Data extract =>
# # # # #

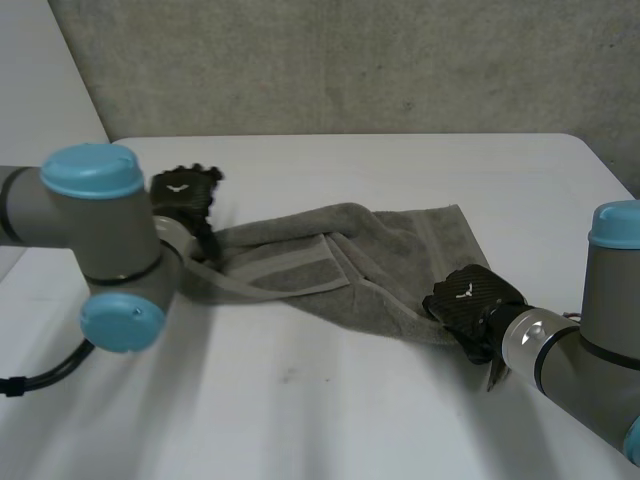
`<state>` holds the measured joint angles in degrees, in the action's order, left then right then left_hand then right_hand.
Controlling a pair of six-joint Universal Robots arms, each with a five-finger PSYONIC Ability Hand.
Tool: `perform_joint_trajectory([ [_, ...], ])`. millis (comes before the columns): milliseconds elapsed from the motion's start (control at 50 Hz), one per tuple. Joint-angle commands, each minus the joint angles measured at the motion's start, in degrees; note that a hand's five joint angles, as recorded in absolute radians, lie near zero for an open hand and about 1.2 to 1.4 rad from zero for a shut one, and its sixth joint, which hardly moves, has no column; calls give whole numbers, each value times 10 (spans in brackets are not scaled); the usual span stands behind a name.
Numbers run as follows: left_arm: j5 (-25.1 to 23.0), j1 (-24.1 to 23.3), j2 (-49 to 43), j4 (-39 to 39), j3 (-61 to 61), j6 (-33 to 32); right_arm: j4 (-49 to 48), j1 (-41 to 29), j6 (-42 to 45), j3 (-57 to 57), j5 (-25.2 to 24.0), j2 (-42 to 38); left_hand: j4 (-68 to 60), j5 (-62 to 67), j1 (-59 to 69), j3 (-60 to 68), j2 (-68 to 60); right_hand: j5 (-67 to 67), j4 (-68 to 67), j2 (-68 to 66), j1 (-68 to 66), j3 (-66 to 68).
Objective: Fold the towel.
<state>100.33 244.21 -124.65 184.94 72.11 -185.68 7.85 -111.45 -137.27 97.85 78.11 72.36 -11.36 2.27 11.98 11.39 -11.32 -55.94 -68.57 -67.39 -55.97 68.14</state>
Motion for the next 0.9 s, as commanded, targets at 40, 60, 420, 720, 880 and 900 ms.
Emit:
perform_joint_trajectory([
  [40, 0, -85, 0, 1, -2, -3, -14, 0, 1, 4, 1, -4, -36, 27, 29, 35, -36, -141, -114, -126, -240, 119],
  [60, 0, -85, 0, 1, -2, -3, -15, 0, 0, 6, 1, -4, -36, 27, 29, 35, -36, -141, -114, -126, -240, 119],
  [420, -13, -153, -207, -123, -226, -1, -32, 0, 1, 17, 2, -15, -121, 112, 115, 121, -121, -141, -114, -126, -240, 119],
  [720, -17, -153, -248, -122, -292, -5, -42, -1, 4, 25, 3, -29, -384, 375, 378, 383, -384, -141, -114, -126, -240, 119],
  [880, -18, -152, -264, -122, -312, -6, -42, -1, 5, 25, 3, -34, -377, 368, 371, 377, -378, -141, -114, -126, -240, 119],
  [900, -18, -152, -268, -122, -317, -6, -42, -1, 5, 25, 3, -35, -377, 368, 371, 377, -378, -141, -114, -126, -240, 119],
])
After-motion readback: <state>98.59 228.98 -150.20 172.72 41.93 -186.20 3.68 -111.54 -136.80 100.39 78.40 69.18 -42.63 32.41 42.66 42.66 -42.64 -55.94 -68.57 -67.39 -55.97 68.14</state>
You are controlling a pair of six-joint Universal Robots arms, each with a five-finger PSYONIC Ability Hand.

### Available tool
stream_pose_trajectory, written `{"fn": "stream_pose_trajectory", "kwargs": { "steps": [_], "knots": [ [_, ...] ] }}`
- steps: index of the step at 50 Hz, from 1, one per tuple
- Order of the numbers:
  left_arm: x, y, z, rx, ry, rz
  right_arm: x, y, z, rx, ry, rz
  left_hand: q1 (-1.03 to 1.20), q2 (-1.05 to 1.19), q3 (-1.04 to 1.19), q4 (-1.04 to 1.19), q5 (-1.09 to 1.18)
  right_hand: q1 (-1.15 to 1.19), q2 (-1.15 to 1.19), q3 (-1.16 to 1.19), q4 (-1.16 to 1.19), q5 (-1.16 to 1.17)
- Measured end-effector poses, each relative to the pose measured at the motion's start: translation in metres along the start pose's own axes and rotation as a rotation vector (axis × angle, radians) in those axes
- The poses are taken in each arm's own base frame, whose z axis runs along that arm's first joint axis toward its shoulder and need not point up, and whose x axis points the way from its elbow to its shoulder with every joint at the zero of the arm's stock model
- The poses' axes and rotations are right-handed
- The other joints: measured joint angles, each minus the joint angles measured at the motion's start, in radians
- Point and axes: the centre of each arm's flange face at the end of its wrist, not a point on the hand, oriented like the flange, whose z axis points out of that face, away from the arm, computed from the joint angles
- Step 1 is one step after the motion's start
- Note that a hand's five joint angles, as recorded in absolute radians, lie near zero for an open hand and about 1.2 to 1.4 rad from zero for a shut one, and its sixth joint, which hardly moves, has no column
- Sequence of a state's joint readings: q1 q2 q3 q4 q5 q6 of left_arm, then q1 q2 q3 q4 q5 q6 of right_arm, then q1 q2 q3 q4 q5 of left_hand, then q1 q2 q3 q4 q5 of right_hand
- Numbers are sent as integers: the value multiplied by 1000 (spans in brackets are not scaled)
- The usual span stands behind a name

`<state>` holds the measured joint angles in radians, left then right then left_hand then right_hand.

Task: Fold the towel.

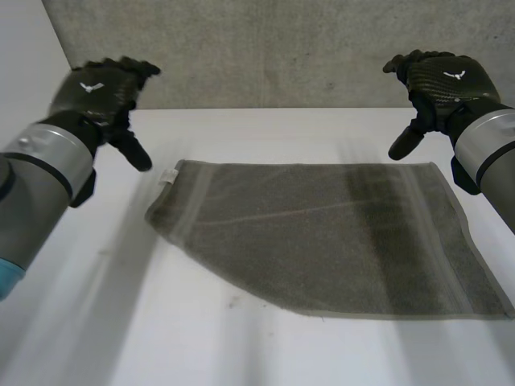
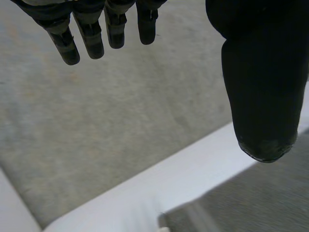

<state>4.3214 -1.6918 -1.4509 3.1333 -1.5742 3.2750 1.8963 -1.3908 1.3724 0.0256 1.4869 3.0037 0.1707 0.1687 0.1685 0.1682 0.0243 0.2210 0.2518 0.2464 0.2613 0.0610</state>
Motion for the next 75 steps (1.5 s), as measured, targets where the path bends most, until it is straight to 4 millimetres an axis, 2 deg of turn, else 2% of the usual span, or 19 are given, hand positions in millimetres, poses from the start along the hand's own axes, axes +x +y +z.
{"fn": "stream_pose_trajectory", "kwargs": {
  "steps": [2,6,11,18,21,24,28,34,41,49,57,67,75],
  "knots": [
    [6,4,0,-14,30,4,-1,1,1,-2,-17,-3,1,2,2,1,0,0,0,0,0,0],
    [31,24,-5,-66,162,38,-3,4,2,-7,-51,-11,5,6,6,5,0,0,0,0,0,0],
    [64,60,-19,-135,367,148,-4,6,3,-11,-61,-20,29,30,31,30,3,0,0,0,0,0],
    [98,111,-30,-182,526,246,-4,8,2,-34,-57,-24,173,175,176,175,146,0,0,0,0,0],
    [105,123,-31,-193,545,253,-4,13,-2,-77,-63,-20,215,218,218,218,188,0,0,0,0,0],
    [111,135,-32,-200,559,253,-6,27,-9,-169,-79,-17,349,352,352,353,321,0,0,0,0,0],
    [115,140,-31,-197,562,249,-1,53,-20,-304,-90,-40,475,477,477,477,443,0,0,0,0,0],
    [119,149,-31,-206,573,247,7,97,-39,-465,-147,-121,519,521,522,522,488,0,0,0,0,0],
    [123,160,-32,-233,590,250,3,132,-58,-523,-259,-111,522,525,525,526,491,5,0,0,0,0],
    [127,173,-32,-261,603,252,-12,151,-71,-517,-366,-63,541,543,543,544,510,156,111,132,110,153],
    [130,179,-26,-254,598,251,-19,167,-74,-512,-388,-64,781,786,786,788,751,210,166,190,174,214],
    [131,179,-16,-205,579,254,-26,176,-74,-488,-396,-73,995,1013,1012,1013,971,213,166,190,174,215],
    [132,176,-10,-183,565,254,-39,177,-77,-468,-418,-62,1020,1045,1045,1045,999,213,166,190,174,215]
  ]
}}
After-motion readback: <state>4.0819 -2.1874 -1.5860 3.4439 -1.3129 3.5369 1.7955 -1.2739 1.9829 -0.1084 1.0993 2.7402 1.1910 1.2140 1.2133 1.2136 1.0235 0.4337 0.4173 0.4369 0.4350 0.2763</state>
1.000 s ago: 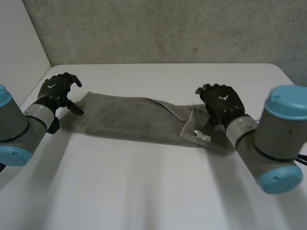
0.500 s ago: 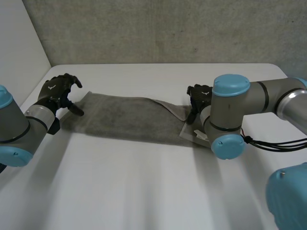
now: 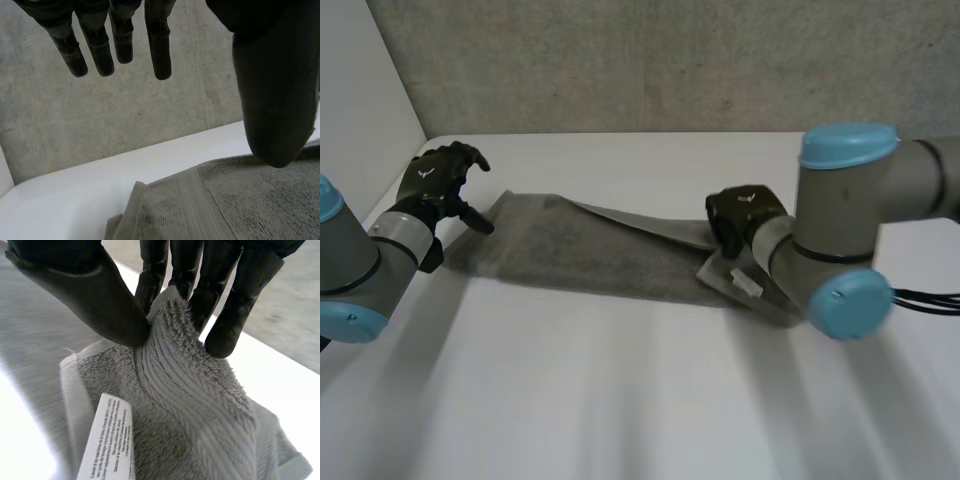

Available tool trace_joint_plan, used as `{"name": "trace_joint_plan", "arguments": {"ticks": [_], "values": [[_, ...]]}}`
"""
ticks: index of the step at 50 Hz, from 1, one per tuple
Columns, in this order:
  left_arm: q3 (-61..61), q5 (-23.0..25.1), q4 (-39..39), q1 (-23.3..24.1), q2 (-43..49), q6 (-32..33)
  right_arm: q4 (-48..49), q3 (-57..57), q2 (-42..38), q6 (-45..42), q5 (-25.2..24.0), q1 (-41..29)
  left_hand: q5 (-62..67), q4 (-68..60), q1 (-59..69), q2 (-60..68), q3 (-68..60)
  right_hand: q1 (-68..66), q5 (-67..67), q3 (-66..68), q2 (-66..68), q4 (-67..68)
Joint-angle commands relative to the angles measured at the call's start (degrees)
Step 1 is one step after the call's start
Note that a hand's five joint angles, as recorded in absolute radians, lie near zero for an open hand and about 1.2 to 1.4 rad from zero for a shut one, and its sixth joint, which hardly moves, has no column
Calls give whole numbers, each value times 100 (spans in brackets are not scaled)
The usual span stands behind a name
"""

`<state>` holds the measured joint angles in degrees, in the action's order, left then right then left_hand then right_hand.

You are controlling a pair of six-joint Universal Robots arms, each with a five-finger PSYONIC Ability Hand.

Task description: Fold the towel.

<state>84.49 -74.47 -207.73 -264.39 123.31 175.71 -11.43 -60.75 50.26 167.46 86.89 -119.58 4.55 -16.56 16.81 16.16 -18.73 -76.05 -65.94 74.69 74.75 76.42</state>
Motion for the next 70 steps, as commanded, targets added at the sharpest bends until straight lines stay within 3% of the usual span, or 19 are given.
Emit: {"name": "trace_joint_plan", "arguments": {"ticks": [1, 3, 9, 17, 21, 29, 41, 52, 61, 63, 64, 66, 70], "values": [[-20, 108, -259, 230, 9, 490, 1, -1985, 1381, -1260, -911, 128, -333, 533, -559, -494, 750, -395, -406, 531, 525, 358], [-3, 213, -356, 283, 18, 640, 18, -2807, 1880, -1793, -1033, 163, -333, 533, -559, -494, 750, -395, -406, 531, 525, 358], [6, 774, -584, 607, 254, 1376, 141, -3846, 2715, -2112, -1393, 530, -333, 533, -559, -494, 750, -395, -406, 531, 525, 358], [-3, 1109, -418, 749, 746, 2465, 571, -4270, 3042, -2042, -1658, 910, -333, 533, -559, -494, 750, -395, -406, 531, 525, 358], [111, 1337, 46, 740, 738, 2880, 703, -4296, 3042, -1963, -1666, 954, -333, 533, -559, -494, 750, -395, -406, 531, 525, 358], [296, 1549, 865, 565, 344, 3135, 984, -4366, 2919, -1928, -1658, 945, -266, 466, -491, -426, 683, -395, -406, 531, 525, 358], [762, 1830, 910, 380, -167, 3461, 1187, -4481, 2664, -1928, -1658, 936, -232, 432, -458, -393, 649, -395, -406, 531, 525, 358], [911, 1769, 945, 353, -378, 4410, 1292, -4560, 2664, -1928, -1658, 945, -131, 332, -357, -292, 549, -395, -406, 531, 525, 358], [1025, 1857, 962, 168, -536, 4419, 1380, -4622, 2655, -1928, -1658, 954, 1315, -1115, 1090, 1155, -898, -395, -406, 531, 525, 358], [1096, 1909, 962, 204, -563, 4445, 1389, -4648, 2655, -1928, -1658, 945, 1064, -863, 838, 903, -646, -395, -406, 531, 525, 358], [1192, 2031, 954, 273, -606, 4489, 1389, -4648, 2655, -1928, -1658, 945, 214, -13, -12, 53, 204, -395, -406, 531, 525, 358], [1271, 2154, 945, 370, -650, 4524, 1389, -4657, 2655, -1928, -1658, 945, -327, 528, -553, -488, 745, -395, -406, 531, 525, 358], [1430, 2428, 945, 529, -817, 4647, 1389, -4665, 2664, -1928, -1658, 936, -299, 500, -525, -460, 717, -395, -406, 531, 525, 358]]}}
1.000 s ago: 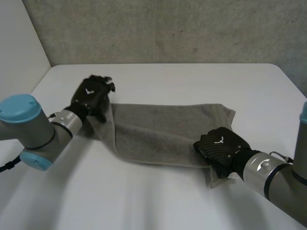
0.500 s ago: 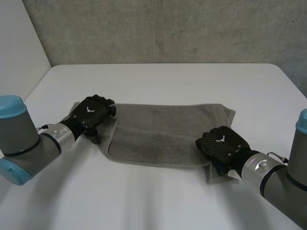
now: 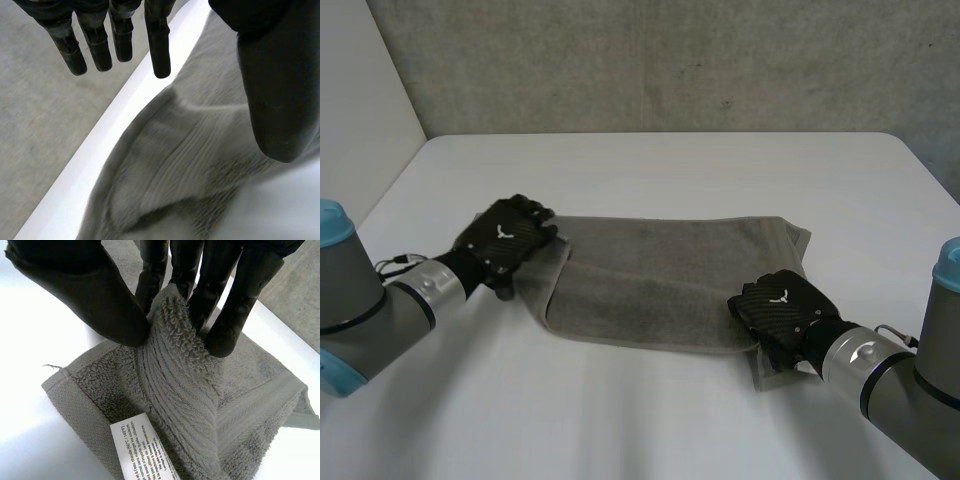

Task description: Fold the towel.

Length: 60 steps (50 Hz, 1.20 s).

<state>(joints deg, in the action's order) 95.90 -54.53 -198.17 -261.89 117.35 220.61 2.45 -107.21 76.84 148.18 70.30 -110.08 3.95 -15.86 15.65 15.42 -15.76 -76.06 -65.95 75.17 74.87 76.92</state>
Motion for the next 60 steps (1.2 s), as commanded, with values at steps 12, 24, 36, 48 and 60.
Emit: {"name": "trace_joint_plan", "arguments": {"ticks": [12, 24, 36, 48, 60], "values": [[465, 610, 699, 244, -186, 1396, 2, -46, 6, 0, 1, 4, -54, 245, -224, -202, 235, -394, -405, 483, 513, 308], [386, 593, 1052, 244, 192, 2056, 2, -90, 6, -9, 1, -4, 283, -92, 112, 135, -102, -394, -405, 483, 513, 308], [237, 602, 1008, 279, 517, 1977, 10, -125, -3, -9, 1, -13, 2838, -2647, 2668, 2691, -2657, -394, -405, 483, 513, 308], [26, 567, 965, 296, 675, 1942, 45, -186, -3, -18, 1, -31, 2806, -2615, 2636, 2658, -2625, -394, -405, 483, 513, 308], [-176, 514, 877, 305, 772, 1714, 54, -222, -3, -26, 1, -75, 2823, -2632, 2652, 2675, -2642, -394, -405, 483, 513, 308]]}}
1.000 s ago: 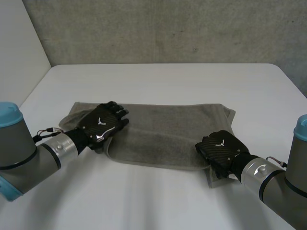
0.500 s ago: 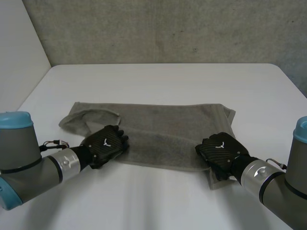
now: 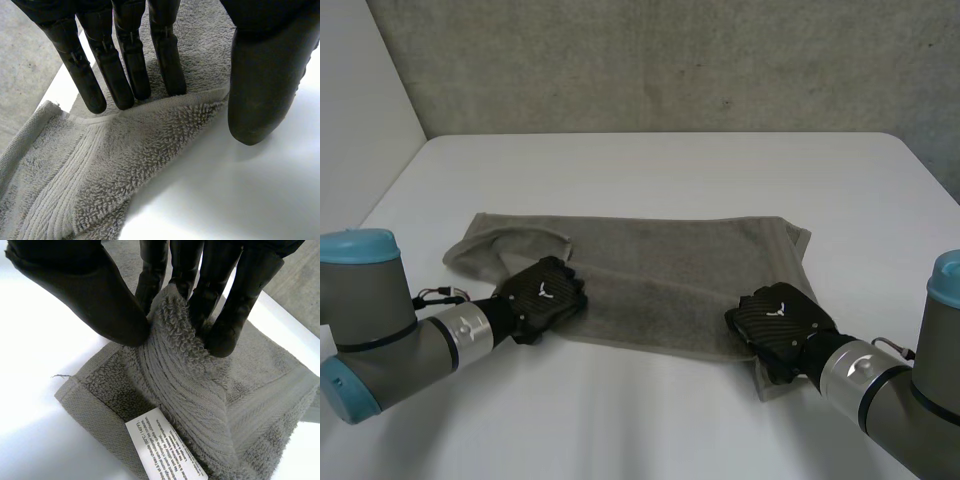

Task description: Fold the towel.

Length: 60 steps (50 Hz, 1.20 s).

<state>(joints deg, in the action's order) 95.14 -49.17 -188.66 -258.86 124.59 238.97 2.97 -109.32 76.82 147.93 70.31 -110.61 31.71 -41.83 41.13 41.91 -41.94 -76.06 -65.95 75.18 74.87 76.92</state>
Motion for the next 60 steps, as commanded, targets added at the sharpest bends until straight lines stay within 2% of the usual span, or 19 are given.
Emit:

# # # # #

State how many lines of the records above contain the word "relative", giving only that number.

2